As a young adult, I sometimes feel like a fraud — a kid just playing pretend at being a grownup. I think most people have feelings like this occasionally, but the unnamed narrator in Gillian Flynn’s latest is a fraud and has made a living at it her entire life. Growing up poor, she and her mother would beg on the streets, and they had an intricate system: they knew who to ask, how to ask, when to embellish and which specific embellishment to use on a particular mark.
As “The Grownup” opens, the narrator makes ends meet by a rather unsavory profession, which she simply calls working in “customer service.” When she gets the chance to work as (read: pretend to be) a psychic, she jumps on it, knowing that her ability to manipulate people would make for easy money. She takes on Susan as a client, a housewife with a rocky relationship with her seemingly evil stepson and a house that appears haunted. Is the narrator finally in over her head?

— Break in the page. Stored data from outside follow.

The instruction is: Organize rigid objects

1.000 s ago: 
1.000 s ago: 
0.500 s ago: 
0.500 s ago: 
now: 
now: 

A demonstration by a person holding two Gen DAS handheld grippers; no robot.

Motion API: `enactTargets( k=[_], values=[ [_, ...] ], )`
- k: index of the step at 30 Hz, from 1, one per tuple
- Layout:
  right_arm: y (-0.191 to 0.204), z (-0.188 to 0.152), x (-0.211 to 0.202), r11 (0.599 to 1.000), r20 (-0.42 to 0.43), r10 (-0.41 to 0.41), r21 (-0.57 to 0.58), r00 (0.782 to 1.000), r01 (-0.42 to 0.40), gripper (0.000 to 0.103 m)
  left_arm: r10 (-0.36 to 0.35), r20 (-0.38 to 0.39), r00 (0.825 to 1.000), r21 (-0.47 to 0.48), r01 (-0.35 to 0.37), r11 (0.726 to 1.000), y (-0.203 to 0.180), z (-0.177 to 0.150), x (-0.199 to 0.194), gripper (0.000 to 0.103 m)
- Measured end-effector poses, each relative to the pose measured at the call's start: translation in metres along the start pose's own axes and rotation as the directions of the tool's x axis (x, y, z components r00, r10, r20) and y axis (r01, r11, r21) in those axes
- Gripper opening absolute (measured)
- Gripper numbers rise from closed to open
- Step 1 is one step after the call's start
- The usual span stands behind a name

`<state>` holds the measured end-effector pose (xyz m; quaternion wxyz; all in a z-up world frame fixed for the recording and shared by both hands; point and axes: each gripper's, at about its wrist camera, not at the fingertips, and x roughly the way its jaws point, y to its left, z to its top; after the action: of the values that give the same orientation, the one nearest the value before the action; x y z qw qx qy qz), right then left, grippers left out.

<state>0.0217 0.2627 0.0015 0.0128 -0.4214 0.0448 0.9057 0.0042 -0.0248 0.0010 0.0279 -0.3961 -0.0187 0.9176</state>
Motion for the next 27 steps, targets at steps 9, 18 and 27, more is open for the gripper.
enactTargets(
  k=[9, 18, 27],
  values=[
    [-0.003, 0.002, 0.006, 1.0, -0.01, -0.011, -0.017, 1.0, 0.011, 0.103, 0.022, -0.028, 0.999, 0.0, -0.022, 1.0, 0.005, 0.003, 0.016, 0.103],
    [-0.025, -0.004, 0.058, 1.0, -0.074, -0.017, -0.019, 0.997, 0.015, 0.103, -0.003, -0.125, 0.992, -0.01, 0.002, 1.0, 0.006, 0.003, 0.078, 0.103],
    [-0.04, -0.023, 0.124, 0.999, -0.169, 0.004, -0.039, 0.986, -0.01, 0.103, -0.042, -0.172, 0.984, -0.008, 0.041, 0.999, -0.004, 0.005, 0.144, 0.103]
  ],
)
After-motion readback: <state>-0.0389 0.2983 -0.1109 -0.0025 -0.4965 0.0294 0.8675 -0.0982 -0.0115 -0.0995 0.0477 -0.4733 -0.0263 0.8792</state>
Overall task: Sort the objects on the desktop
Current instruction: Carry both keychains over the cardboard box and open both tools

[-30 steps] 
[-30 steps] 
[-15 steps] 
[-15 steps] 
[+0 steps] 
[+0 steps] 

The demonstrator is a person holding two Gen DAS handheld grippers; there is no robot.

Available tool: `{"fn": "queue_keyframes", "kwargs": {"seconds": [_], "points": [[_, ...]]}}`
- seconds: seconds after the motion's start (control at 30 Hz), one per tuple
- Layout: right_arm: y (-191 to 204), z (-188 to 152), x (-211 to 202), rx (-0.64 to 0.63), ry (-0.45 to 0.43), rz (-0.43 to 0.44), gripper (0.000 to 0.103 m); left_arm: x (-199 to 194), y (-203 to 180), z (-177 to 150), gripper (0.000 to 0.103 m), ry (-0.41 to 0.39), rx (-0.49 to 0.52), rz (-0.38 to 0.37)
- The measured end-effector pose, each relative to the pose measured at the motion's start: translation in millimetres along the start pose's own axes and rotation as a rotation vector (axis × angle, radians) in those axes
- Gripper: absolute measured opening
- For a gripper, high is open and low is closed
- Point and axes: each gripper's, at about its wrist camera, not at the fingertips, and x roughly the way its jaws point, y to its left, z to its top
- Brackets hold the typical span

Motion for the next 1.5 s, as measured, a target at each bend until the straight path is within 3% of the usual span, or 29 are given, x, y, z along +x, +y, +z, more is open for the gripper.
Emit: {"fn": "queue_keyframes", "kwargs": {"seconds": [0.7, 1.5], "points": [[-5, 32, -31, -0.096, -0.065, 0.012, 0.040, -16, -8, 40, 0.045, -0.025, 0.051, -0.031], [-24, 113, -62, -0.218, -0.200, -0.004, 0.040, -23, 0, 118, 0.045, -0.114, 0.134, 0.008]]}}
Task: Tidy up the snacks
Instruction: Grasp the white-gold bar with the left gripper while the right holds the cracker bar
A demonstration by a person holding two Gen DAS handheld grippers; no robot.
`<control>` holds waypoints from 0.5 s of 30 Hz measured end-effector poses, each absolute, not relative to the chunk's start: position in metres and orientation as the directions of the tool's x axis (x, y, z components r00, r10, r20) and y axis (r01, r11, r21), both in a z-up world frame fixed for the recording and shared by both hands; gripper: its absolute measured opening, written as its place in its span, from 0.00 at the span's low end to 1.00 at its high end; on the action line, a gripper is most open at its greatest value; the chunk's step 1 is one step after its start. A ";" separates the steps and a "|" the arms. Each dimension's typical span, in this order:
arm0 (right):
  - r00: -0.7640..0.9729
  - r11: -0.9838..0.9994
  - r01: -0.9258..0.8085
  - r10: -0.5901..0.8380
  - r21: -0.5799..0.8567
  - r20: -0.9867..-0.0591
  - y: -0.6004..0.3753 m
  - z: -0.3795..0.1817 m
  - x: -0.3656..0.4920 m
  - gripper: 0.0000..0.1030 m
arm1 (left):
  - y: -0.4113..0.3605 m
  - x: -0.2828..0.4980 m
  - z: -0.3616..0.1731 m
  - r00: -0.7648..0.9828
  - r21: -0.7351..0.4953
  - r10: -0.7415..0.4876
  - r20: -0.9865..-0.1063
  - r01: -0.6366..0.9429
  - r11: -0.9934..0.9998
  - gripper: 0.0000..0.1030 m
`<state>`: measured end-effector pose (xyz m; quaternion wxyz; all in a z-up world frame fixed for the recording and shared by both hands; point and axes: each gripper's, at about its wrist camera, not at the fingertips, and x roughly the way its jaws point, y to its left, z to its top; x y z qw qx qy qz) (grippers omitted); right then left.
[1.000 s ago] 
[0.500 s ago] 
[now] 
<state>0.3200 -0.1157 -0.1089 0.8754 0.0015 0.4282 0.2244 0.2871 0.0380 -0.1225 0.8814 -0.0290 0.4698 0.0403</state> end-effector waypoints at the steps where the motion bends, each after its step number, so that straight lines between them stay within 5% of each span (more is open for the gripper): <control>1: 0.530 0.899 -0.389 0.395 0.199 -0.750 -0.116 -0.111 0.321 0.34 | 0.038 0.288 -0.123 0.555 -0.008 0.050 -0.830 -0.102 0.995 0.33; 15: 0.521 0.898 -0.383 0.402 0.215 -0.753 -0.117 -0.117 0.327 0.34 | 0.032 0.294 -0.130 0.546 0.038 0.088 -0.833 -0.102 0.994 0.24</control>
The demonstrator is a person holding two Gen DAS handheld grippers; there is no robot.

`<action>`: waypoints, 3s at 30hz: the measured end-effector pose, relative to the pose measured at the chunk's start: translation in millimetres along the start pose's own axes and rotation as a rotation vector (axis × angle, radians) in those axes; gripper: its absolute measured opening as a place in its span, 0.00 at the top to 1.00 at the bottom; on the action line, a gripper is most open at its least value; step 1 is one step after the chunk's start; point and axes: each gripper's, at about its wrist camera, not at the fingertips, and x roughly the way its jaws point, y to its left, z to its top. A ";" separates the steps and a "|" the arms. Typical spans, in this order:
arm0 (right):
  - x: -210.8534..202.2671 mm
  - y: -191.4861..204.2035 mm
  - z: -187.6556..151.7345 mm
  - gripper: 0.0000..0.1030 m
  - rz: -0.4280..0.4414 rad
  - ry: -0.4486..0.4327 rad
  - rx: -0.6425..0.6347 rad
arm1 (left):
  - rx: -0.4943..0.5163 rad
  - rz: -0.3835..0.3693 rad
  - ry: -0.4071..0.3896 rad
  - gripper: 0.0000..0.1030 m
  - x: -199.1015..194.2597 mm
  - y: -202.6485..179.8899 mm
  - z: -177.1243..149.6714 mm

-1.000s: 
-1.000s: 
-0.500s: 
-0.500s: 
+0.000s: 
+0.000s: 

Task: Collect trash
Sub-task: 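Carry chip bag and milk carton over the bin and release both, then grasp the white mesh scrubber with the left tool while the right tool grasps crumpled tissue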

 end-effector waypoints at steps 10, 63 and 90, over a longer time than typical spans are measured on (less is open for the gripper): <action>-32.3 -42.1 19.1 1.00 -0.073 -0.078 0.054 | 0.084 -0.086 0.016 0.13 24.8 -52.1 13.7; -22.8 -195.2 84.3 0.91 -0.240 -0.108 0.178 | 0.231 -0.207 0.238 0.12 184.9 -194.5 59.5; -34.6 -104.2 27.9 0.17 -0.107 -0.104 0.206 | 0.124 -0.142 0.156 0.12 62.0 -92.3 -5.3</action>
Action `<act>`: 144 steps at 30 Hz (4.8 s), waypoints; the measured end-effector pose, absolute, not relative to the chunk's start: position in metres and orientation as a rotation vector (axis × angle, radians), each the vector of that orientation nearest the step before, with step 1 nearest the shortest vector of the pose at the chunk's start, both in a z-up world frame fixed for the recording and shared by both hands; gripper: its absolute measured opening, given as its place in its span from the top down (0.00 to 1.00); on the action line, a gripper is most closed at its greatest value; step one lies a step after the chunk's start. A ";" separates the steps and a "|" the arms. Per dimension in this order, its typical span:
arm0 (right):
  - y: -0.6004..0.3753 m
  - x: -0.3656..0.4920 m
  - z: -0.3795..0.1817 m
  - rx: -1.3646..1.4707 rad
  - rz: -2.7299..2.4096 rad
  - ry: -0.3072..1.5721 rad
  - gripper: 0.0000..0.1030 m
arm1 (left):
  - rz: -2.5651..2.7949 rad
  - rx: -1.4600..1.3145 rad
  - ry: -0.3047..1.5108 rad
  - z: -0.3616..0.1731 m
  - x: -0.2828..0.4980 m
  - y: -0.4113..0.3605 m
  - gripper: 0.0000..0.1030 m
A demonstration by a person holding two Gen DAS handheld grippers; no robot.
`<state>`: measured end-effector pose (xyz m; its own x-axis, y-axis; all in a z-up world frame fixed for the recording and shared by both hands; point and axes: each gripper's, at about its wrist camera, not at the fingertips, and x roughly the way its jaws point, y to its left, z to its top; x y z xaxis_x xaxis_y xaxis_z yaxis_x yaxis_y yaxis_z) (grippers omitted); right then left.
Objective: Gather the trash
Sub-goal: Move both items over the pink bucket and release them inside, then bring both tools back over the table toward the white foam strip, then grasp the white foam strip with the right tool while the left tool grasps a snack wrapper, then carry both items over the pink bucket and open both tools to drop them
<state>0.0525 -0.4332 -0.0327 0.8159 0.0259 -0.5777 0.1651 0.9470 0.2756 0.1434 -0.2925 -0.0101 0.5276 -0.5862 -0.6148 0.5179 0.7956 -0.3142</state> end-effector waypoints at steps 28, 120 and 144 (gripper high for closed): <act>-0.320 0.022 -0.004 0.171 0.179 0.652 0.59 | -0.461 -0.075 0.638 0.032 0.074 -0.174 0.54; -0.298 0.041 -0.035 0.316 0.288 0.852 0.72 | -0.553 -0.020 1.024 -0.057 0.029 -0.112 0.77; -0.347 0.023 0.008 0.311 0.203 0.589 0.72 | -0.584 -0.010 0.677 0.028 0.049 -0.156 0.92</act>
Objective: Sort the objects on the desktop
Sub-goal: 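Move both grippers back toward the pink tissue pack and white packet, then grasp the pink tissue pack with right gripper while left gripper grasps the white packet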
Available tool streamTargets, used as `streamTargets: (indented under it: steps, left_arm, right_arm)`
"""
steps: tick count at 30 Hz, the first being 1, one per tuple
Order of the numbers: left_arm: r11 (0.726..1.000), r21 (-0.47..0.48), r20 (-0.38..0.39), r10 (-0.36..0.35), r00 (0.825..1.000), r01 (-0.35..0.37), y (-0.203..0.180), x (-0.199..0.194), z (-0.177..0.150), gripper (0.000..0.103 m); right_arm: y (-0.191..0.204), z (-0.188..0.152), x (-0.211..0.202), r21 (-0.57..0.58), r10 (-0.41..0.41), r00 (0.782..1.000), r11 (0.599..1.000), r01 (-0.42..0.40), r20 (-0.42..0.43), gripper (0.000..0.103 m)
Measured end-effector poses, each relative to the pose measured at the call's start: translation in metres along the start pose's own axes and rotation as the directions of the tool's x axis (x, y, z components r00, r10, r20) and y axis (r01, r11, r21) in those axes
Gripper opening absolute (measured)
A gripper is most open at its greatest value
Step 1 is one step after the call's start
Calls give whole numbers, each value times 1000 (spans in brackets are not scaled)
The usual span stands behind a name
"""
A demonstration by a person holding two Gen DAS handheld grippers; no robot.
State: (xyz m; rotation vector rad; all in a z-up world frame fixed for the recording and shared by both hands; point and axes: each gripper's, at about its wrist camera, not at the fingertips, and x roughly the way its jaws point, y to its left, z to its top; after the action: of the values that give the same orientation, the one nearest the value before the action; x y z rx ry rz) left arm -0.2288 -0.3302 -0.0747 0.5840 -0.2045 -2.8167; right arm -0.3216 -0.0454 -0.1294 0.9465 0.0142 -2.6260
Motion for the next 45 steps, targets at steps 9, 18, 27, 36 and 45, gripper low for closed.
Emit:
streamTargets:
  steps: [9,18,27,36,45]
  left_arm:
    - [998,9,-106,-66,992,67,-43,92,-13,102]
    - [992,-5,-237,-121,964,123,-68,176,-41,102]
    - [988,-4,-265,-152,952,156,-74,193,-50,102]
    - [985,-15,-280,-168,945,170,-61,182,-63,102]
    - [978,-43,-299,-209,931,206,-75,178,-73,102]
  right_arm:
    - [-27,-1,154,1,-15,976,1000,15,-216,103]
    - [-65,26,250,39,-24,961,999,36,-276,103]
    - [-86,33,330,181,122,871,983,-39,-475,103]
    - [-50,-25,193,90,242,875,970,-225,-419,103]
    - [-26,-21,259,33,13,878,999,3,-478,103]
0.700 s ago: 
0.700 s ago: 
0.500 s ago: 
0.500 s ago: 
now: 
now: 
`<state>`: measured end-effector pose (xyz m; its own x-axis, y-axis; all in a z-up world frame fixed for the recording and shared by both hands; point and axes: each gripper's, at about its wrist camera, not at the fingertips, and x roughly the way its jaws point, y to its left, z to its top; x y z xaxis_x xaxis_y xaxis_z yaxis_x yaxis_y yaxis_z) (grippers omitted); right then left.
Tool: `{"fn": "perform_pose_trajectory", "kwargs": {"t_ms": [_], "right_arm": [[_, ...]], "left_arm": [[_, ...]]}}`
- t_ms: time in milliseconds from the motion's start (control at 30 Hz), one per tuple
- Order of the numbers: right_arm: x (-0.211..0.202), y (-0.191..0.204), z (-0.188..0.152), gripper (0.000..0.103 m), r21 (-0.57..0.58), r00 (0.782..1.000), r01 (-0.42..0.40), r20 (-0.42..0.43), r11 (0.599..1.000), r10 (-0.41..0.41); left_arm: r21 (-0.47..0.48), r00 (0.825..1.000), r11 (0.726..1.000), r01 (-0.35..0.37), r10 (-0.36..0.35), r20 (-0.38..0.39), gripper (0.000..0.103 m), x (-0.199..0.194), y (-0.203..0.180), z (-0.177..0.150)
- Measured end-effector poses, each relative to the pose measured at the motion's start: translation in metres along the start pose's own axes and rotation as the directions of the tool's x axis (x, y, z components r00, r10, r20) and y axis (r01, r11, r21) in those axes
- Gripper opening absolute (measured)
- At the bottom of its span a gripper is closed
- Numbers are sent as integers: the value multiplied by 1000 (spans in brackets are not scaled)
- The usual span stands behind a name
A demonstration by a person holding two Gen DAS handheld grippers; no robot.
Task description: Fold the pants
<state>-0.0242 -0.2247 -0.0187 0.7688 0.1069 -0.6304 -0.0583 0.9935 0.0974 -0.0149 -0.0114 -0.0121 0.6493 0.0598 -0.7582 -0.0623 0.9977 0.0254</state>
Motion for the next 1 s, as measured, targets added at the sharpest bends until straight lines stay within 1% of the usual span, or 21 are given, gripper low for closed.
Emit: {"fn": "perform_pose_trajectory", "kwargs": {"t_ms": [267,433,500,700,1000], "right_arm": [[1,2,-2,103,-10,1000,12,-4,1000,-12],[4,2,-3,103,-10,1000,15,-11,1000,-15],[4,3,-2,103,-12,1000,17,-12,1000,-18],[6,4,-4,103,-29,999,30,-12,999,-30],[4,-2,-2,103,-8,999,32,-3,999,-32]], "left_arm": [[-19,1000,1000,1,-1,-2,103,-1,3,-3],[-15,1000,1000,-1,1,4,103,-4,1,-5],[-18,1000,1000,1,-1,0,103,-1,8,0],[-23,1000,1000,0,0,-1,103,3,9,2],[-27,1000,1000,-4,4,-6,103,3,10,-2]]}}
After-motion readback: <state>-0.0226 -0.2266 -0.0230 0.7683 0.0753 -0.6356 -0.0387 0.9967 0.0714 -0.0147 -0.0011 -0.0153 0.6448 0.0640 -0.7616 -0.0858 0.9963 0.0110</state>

One thing is certain: something malicious exists, but where it originates and what can be done to stop it will keep you guessing.
This book, clocking in at 64 pages, is an incredibly short yet satisfying read. It was originally published as part of a collection of short stories — “Rogues,” edited by George R.R. Martin and Gardner Dozois. Flynn acknowledges Martin at the end of the book, thanking him for asking her to write him a story, but this reader would like to thank Flynn for providing us with this intriguing little tale.